I started my PhD in 2022 after graduating from TUM in Informatics (M.Sc.) with high distinction, and from Paderborn University in Computer Science (B.Sc.) with a Minor in Mathematics (with distinction). Since 2023 I am associated to the Konrad Zuse School of Excellence in Reliable AI.
Selected Publications (full list)
- Hierarchical Randomized Smoothing
Real-world data is complex and often consists of objects that can be decomposed into multiple entities (e.g. images into pixels, graphs into interconnected nodes). Randomized smoothing is a powerful framework for making models provably robust against small changes to their inputs – by guaranteeing robustness of the majority vote when randomly adding noise before classification. Yet, certifying robustness on such complex data via randomized smoothing is challenging when adversaries do not arbitrarily perturb entire objects (e.g. images) but only a subset of their entities (e.g. pixels). As a solution, we introduce hierarchical randomized smoothing: We partially smooth objects by adding random noise only on a randomly selected subset of their entities.

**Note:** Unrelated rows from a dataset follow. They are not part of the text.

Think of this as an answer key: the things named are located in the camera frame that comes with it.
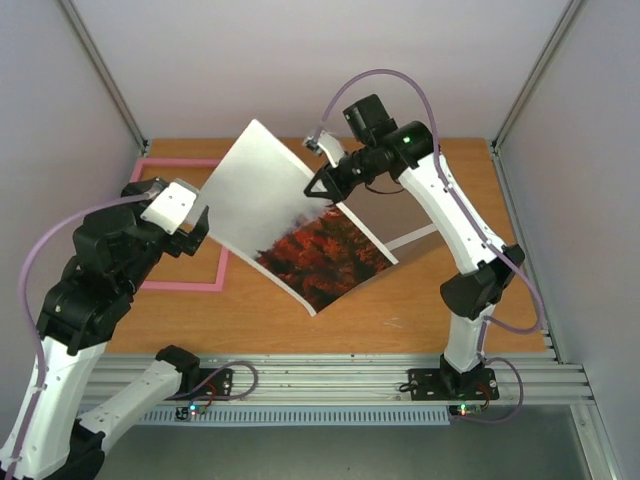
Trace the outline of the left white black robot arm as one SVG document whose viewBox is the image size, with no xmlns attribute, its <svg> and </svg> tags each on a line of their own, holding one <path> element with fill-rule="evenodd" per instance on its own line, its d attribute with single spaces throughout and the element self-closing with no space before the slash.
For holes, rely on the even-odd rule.
<svg viewBox="0 0 640 480">
<path fill-rule="evenodd" d="M 193 255 L 209 230 L 201 214 L 183 229 L 198 197 L 180 180 L 152 178 L 119 198 L 71 217 L 74 255 L 28 315 L 34 369 L 14 427 L 1 450 L 5 479 L 92 479 L 115 442 L 163 400 L 189 398 L 201 386 L 198 358 L 177 346 L 119 393 L 89 412 L 80 404 L 89 376 L 164 255 Z"/>
</svg>

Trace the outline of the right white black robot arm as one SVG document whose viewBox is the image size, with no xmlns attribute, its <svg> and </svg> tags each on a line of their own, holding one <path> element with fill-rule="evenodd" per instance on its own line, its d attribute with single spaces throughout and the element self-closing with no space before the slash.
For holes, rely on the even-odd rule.
<svg viewBox="0 0 640 480">
<path fill-rule="evenodd" d="M 458 272 L 440 287 L 451 313 L 448 343 L 436 372 L 409 386 L 432 390 L 446 399 L 462 399 L 488 385 L 483 365 L 489 317 L 525 255 L 507 245 L 484 222 L 455 180 L 437 142 L 420 121 L 398 126 L 380 98 L 369 95 L 346 108 L 343 116 L 361 148 L 347 152 L 323 128 L 304 146 L 327 161 L 304 193 L 339 203 L 359 185 L 387 174 L 411 194 L 444 239 Z"/>
</svg>

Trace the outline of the landscape photo print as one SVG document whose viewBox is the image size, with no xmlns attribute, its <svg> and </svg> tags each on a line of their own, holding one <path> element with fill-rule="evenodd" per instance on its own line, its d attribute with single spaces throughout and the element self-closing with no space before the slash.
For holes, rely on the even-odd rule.
<svg viewBox="0 0 640 480">
<path fill-rule="evenodd" d="M 342 203 L 307 196 L 312 170 L 252 120 L 202 185 L 209 236 L 316 315 L 397 264 Z"/>
</svg>

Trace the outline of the white mat board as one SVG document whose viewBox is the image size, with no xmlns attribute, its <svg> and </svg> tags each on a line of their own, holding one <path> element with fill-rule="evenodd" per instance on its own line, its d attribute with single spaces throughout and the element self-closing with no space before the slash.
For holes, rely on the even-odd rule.
<svg viewBox="0 0 640 480">
<path fill-rule="evenodd" d="M 422 239 L 438 231 L 437 227 L 431 223 L 410 233 L 404 234 L 396 239 L 393 239 L 385 244 L 389 250 L 396 250 L 400 247 L 408 245 L 416 240 Z"/>
</svg>

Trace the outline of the pink photo frame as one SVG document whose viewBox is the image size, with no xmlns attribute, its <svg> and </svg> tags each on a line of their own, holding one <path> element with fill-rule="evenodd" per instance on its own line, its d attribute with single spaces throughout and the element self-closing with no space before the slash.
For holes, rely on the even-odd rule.
<svg viewBox="0 0 640 480">
<path fill-rule="evenodd" d="M 220 163 L 219 159 L 196 159 L 196 158 L 138 158 L 130 176 L 130 181 L 139 181 L 142 178 L 146 167 L 180 167 L 180 168 L 212 168 L 215 169 Z M 213 283 L 202 282 L 177 282 L 177 281 L 153 281 L 146 280 L 141 290 L 149 291 L 175 291 L 190 293 L 220 293 L 223 291 L 227 265 L 229 261 L 229 250 L 221 248 L 216 277 Z"/>
</svg>

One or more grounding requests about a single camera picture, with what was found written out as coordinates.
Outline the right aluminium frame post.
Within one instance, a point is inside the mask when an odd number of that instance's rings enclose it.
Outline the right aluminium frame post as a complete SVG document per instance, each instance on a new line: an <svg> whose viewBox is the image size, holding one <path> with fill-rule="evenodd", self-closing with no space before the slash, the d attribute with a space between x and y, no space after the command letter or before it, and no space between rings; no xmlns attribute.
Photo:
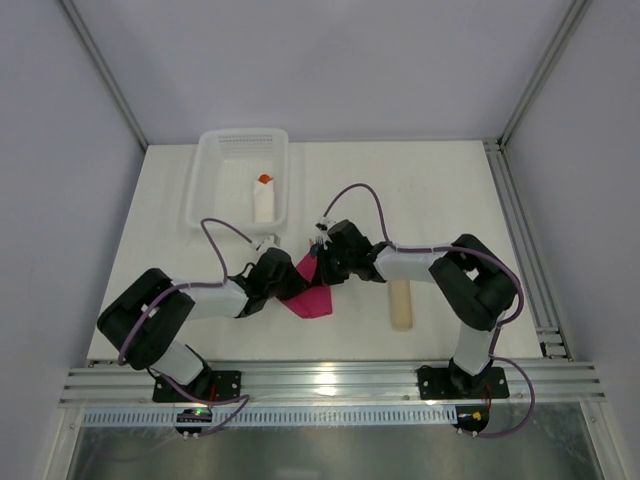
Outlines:
<svg viewBox="0 0 640 480"><path fill-rule="evenodd" d="M541 94L546 82L553 73L591 5L591 0L573 0L570 2L567 11L562 16L542 56L536 63L534 71L527 81L498 139L498 145L501 150L505 150L515 136L535 100Z"/></svg>

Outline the white plastic basket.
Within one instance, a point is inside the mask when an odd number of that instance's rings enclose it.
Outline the white plastic basket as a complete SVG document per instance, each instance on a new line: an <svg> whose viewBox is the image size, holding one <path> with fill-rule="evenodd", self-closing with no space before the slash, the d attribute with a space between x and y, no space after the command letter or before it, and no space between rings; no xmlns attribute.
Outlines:
<svg viewBox="0 0 640 480"><path fill-rule="evenodd" d="M200 136L185 190L184 221L192 229L205 217L226 221L245 233L273 233L287 217L289 136L277 128L208 131ZM273 177L275 221L255 223L253 184Z"/></svg>

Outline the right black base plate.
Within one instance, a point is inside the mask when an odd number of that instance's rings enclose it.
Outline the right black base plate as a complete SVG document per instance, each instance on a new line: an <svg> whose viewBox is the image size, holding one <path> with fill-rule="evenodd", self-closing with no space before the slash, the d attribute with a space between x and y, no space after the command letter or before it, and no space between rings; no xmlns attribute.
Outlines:
<svg viewBox="0 0 640 480"><path fill-rule="evenodd" d="M482 400L510 397L505 371L501 367L489 365L478 375L471 376L452 365L424 365L416 373L422 400Z"/></svg>

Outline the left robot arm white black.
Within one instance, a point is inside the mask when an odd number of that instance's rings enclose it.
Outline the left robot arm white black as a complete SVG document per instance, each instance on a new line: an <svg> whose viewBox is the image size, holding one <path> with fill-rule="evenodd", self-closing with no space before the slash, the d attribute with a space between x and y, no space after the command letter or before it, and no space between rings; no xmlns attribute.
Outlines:
<svg viewBox="0 0 640 480"><path fill-rule="evenodd" d="M180 397L208 405L230 403L219 374L195 350L176 340L190 318L239 319L260 312L268 301L290 300L312 283L283 250L271 247L257 262L220 282L176 283L159 268L136 279L99 316L97 328L118 351L117 362L157 378L167 402Z"/></svg>

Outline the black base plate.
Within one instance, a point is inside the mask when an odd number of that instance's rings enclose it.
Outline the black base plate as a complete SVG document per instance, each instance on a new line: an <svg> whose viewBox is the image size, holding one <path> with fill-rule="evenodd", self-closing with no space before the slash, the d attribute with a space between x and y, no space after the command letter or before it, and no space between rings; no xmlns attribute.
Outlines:
<svg viewBox="0 0 640 480"><path fill-rule="evenodd" d="M478 375L471 376L452 365L424 365L416 373L422 400L482 400L510 397L505 371L501 367L489 365Z"/></svg>
<svg viewBox="0 0 640 480"><path fill-rule="evenodd" d="M238 370L203 369L190 383L180 384L166 375L157 375L152 393L155 403L233 403L241 394Z"/></svg>

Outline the controller board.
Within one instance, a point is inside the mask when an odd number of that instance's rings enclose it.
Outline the controller board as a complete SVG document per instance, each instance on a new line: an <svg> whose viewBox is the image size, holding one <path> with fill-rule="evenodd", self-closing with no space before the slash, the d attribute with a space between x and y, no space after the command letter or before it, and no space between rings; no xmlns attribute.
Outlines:
<svg viewBox="0 0 640 480"><path fill-rule="evenodd" d="M490 409L482 405L457 406L453 427L458 434L478 437L487 427Z"/></svg>
<svg viewBox="0 0 640 480"><path fill-rule="evenodd" d="M211 408L187 408L176 416L174 428L183 439L199 439L213 435L218 428L213 424Z"/></svg>

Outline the pink paper napkin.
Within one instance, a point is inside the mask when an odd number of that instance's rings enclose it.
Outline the pink paper napkin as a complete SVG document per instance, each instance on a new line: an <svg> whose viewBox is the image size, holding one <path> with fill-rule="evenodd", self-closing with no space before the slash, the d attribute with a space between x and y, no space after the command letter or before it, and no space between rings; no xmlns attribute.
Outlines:
<svg viewBox="0 0 640 480"><path fill-rule="evenodd" d="M317 259L307 253L296 265L298 273L311 281L317 267ZM302 319L318 319L333 313L331 288L329 286L311 286L301 294L281 303Z"/></svg>

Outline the right aluminium side rail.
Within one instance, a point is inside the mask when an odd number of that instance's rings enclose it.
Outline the right aluminium side rail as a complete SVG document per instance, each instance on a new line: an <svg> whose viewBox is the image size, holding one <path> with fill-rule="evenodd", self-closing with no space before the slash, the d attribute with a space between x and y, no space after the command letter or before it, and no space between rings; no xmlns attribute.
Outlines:
<svg viewBox="0 0 640 480"><path fill-rule="evenodd" d="M505 150L497 139L484 140L483 147L506 220L542 354L548 359L572 362L574 358L560 324L559 311L544 274Z"/></svg>

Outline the aluminium front rail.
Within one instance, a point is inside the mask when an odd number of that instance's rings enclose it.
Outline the aluminium front rail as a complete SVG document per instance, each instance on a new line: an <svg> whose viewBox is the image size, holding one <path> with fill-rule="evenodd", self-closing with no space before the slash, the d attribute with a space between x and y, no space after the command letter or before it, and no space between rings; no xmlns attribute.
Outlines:
<svg viewBox="0 0 640 480"><path fill-rule="evenodd" d="M598 402L606 399L590 362L521 359L538 403ZM220 362L220 370L241 372L241 392L256 405L419 404L419 361L391 362ZM59 404L149 406L153 380L144 371L97 363L69 371Z"/></svg>

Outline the right controller board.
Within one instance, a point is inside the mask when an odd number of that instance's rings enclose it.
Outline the right controller board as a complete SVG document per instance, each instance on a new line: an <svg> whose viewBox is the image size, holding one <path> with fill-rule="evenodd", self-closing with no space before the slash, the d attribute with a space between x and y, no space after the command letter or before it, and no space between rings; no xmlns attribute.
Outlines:
<svg viewBox="0 0 640 480"><path fill-rule="evenodd" d="M487 427L490 409L482 405L457 406L453 427L458 434L478 437Z"/></svg>

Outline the left aluminium frame post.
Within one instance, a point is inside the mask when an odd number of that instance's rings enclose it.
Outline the left aluminium frame post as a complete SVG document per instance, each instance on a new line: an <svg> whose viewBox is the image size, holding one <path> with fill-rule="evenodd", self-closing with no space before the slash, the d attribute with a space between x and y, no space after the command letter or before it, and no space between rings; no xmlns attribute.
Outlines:
<svg viewBox="0 0 640 480"><path fill-rule="evenodd" d="M71 31L87 55L92 68L110 96L130 133L136 139L140 148L146 151L149 147L149 141L80 10L72 0L57 0L56 5L68 22Z"/></svg>

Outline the beige wooden utensil tray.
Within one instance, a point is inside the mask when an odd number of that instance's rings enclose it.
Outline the beige wooden utensil tray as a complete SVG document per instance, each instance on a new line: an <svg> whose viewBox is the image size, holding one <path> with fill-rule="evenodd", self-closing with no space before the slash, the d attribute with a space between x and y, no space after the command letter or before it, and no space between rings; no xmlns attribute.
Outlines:
<svg viewBox="0 0 640 480"><path fill-rule="evenodd" d="M408 332L414 326L411 285L408 280L389 283L389 306L392 329Z"/></svg>

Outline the left controller board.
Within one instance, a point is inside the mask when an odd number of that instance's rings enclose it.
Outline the left controller board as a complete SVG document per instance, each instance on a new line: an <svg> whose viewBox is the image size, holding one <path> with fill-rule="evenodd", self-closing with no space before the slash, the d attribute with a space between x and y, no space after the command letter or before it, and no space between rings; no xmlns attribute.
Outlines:
<svg viewBox="0 0 640 480"><path fill-rule="evenodd" d="M213 424L211 408L187 408L176 416L174 428L183 439L199 439L213 435L218 428Z"/></svg>

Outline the white rolled napkin bundle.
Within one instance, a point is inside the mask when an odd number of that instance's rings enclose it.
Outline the white rolled napkin bundle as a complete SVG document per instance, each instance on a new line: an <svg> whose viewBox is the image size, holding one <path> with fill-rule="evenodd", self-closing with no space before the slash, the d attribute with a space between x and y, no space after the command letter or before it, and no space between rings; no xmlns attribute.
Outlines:
<svg viewBox="0 0 640 480"><path fill-rule="evenodd" d="M274 181L264 183L255 180L253 184L253 217L255 223L272 223L275 221L275 189Z"/></svg>

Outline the aluminium frame post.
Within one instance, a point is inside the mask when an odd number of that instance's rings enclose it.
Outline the aluminium frame post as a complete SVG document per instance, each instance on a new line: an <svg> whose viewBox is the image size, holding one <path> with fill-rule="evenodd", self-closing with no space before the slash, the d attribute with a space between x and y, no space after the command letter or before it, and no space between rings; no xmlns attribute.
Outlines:
<svg viewBox="0 0 640 480"><path fill-rule="evenodd" d="M149 147L149 141L80 10L72 0L57 0L56 5L68 22L71 31L87 55L92 68L110 96L130 133L136 139L140 148L146 151Z"/></svg>
<svg viewBox="0 0 640 480"><path fill-rule="evenodd" d="M501 150L505 150L515 136L535 100L541 94L546 82L553 73L591 5L591 0L573 0L570 2L567 11L562 16L542 56L536 63L534 71L527 81L498 139L498 145Z"/></svg>

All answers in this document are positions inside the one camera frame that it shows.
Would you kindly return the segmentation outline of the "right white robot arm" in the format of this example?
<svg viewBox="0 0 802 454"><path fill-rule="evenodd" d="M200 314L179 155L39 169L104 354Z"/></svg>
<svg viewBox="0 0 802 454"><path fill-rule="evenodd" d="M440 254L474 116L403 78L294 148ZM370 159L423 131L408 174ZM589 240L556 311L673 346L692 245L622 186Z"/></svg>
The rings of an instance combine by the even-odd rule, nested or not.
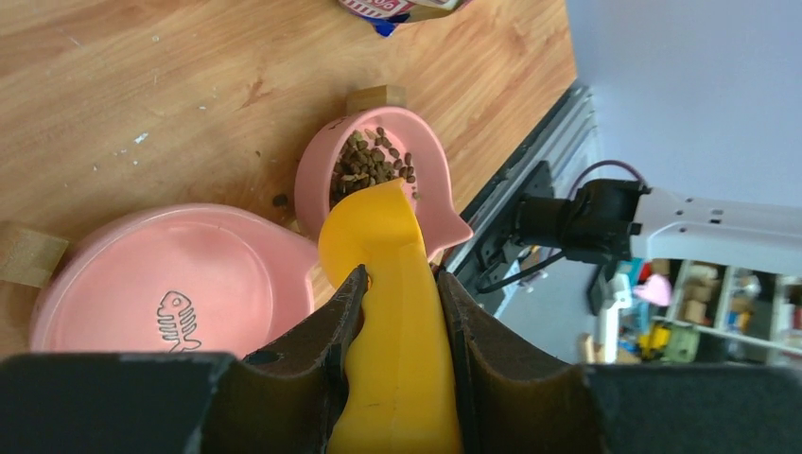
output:
<svg viewBox="0 0 802 454"><path fill-rule="evenodd" d="M800 208L704 199L636 181L594 180L571 199L524 198L513 234L588 264L666 258L801 274Z"/></svg>

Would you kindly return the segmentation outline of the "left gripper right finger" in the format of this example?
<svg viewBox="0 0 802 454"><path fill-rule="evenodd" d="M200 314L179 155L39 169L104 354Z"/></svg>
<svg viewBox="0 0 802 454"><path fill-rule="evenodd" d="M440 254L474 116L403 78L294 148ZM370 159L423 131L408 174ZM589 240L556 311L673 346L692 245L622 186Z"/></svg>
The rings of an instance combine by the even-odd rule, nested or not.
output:
<svg viewBox="0 0 802 454"><path fill-rule="evenodd" d="M797 453L801 374L727 364L569 365L438 276L467 453Z"/></svg>

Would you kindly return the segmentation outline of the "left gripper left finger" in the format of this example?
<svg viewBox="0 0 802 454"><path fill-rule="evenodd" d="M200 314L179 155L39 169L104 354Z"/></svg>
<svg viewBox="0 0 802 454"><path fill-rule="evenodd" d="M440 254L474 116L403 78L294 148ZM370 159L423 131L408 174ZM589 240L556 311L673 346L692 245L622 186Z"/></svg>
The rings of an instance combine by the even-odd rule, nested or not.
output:
<svg viewBox="0 0 802 454"><path fill-rule="evenodd" d="M369 276L245 358L25 354L1 364L5 453L322 453Z"/></svg>

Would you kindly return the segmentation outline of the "pink blue pet food bag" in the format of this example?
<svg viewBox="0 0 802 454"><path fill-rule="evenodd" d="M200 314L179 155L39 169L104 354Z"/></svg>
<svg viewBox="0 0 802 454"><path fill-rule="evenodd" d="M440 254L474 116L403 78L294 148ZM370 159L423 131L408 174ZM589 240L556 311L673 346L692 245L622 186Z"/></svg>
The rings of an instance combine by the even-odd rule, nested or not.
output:
<svg viewBox="0 0 802 454"><path fill-rule="evenodd" d="M339 0L349 13L366 21L382 37L403 24L440 19L469 5L471 0Z"/></svg>

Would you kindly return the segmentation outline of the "yellow plastic scoop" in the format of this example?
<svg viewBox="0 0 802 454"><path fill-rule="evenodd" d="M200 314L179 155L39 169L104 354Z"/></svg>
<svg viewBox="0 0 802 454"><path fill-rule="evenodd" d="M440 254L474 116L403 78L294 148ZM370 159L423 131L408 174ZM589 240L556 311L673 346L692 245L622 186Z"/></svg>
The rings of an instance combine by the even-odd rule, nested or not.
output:
<svg viewBox="0 0 802 454"><path fill-rule="evenodd" d="M332 285L358 266L370 281L345 358L349 395L328 452L462 452L445 316L402 182L338 203L318 249Z"/></svg>

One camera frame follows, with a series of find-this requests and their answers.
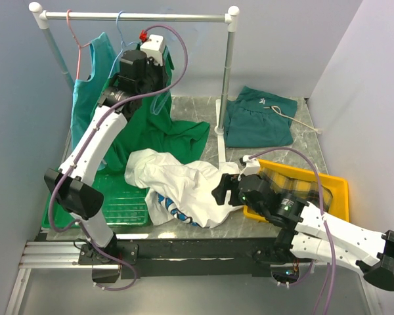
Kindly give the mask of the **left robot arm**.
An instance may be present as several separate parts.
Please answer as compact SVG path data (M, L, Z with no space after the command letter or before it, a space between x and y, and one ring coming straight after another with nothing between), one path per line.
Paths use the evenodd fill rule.
M119 70L105 84L91 122L71 155L44 175L50 190L49 209L59 204L95 246L104 264L118 254L117 237L102 213L104 196L93 188L95 175L111 144L141 107L145 97L167 91L167 50L134 49L123 53Z

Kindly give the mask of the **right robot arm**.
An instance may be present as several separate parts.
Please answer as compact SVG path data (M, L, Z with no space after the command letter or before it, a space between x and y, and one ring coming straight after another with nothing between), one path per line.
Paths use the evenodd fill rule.
M273 256L313 259L350 269L369 284L394 291L394 231L361 228L289 192L275 192L260 175L224 174L212 192L217 205L244 205L280 228Z

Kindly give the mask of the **blue wire hanger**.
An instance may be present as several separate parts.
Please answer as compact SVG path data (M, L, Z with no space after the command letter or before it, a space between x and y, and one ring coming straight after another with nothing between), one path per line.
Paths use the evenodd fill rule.
M166 91L164 93L156 95L150 105L150 113L155 116L158 115L170 98L171 98L170 91Z

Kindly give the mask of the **green t-shirt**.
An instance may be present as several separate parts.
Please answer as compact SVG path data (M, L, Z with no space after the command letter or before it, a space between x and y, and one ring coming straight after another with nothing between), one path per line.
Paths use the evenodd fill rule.
M98 99L97 107L114 104L138 95L133 81L133 62L147 55L139 47L124 51L118 58L119 72L110 77ZM164 66L171 83L174 66L169 51L164 51ZM144 149L168 152L181 163L200 159L208 140L209 123L171 118L172 97L158 115L150 113L150 105L156 95L126 102L115 113L127 120L126 126L112 141L99 165L99 169L112 172L124 171L129 155Z

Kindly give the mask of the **white t-shirt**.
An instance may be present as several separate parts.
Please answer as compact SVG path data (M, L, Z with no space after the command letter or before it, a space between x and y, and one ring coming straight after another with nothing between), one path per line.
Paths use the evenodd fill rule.
M145 202L154 225L176 219L215 228L239 207L218 205L211 192L223 174L239 171L234 162L222 163L219 168L206 161L182 164L170 153L145 149L129 155L124 177L131 186L148 189Z

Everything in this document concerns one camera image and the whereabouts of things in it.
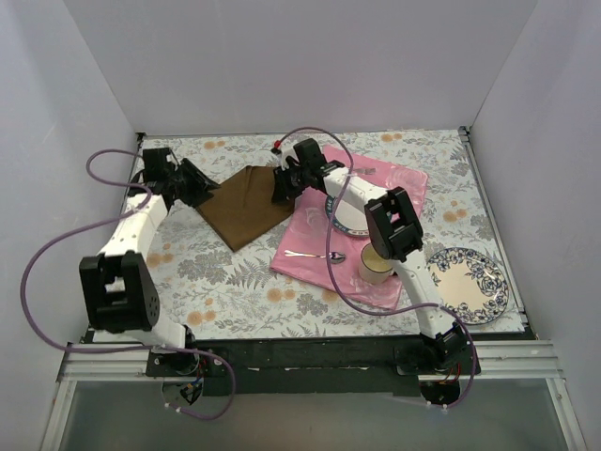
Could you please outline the brown cloth napkin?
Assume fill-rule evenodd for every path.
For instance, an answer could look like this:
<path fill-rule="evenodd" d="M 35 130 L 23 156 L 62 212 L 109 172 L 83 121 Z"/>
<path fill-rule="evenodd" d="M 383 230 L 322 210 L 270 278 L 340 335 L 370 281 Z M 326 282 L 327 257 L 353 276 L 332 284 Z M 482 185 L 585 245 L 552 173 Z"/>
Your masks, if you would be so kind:
<path fill-rule="evenodd" d="M 294 201 L 274 204 L 273 191 L 273 168 L 247 165 L 196 210 L 226 246 L 237 252 L 293 214 Z"/>

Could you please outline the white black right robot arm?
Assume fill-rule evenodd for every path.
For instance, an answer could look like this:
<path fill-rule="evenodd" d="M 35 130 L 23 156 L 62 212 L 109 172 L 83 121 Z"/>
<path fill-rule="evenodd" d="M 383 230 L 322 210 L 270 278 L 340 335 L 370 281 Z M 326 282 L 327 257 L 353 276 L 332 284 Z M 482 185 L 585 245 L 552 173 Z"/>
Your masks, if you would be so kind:
<path fill-rule="evenodd" d="M 424 232 L 407 191 L 401 187 L 386 190 L 358 177 L 352 165 L 327 161 L 313 138 L 298 143 L 292 151 L 282 151 L 277 141 L 271 152 L 280 159 L 274 169 L 272 201 L 291 200 L 313 188 L 363 213 L 371 244 L 391 264 L 411 302 L 410 307 L 382 315 L 416 313 L 424 359 L 432 371 L 446 373 L 468 359 L 470 372 L 475 373 L 473 339 L 457 314 L 444 305 L 426 267 Z"/>

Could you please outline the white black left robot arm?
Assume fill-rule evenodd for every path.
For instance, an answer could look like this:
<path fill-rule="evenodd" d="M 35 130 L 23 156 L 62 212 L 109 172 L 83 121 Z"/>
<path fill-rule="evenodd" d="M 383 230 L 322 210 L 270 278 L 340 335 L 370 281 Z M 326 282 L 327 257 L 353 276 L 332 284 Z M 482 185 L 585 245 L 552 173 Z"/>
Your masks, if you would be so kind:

By adding noise in a more targeted manner than existing methods we obtain stronger robustness guarantees while maintaining high accuracy. We initialize hierarchical smoothing using different noising distributions, yielding novel robustness certificates for discrete and continuous domains. We experimentally demonstrate the importance of hierarchical smoothing in image and node classification, where it yields superior robustness-accuracy trade-offs. Overall, hierarchical smoothing is an important contribution towards models that are both – certifiably robust to perturbations and accurate. - Provable Adversarial Robustness for Group Equivariant Tasks: Graphs, Point Clouds, Molecules, and More
A machine learning model is traditionally considered robust if its prediction remains (almost) constant under input perturbations with small norm. However, real-world tasks like molecular property prediction or point cloud segmentation have inherent equivariances, such as rotation or permutation equivariance. In such tasks, even perturbations with large norm do not necessarily change an input’s semantic content. Furthermore, there are perturbations for which a model’s prediction explicitly needs to change. For the first time, we propose a sound notion of adversarial robustness that accounts for task equivariance. We then demonstrate that provable robustness can be achieved by (1) choosing a model that matches the task’s equivariances (2) certifying traditional adversarial robustness. Certification methods are, however, unavailable for many models, such as those with continuous equivariances. We close this gap by developing the framework of equivariance-preserving randomized smoothing, which enables architecture-agnostic certification. We additionally derive the first architecture-specific graph edit distance certificates, i.e. sound robustness guarantees for isomorphism equivariant tasks like node classification. Overall, a sound notion of robustness is an important prerequisite for future work at the intersection of robust and geometric machine learning. - Randomized Message-Interception Smoothing: Gray-box Certificates for Graph Neural Networks
Randomized smoothing is one of the most promising frameworks for certifying the adversarial robustness of machine learning models, including Graph Neural Networks (GNNs). Yet, existing randomized smoothing certificates for GNNs are overly pessimistic since they treat the model as a black box, ignoring the underlying architecture. To remedy this, we propose novel gray-box certificates that exploit the message-passing principle of GNNs: We randomly intercept messages and carefully analyze the probability that messages from adversarially controlled nodes reach their target nodes. Compared to existing certificates, we certify robustness to much stronger adversaries that control entire nodes in the graph and can arbitrarily manipulate node features. Our certificates provide stronger guarantees for attacks at larger distances, as messages from farther-away nodes are more likely to get intercepted. We demonstrate the effectiveness of our method on various models and datasets. Since our gray-box certificates consider the underlying graph structure, we can significantly improve certifiable robustness by applying graph sparsification.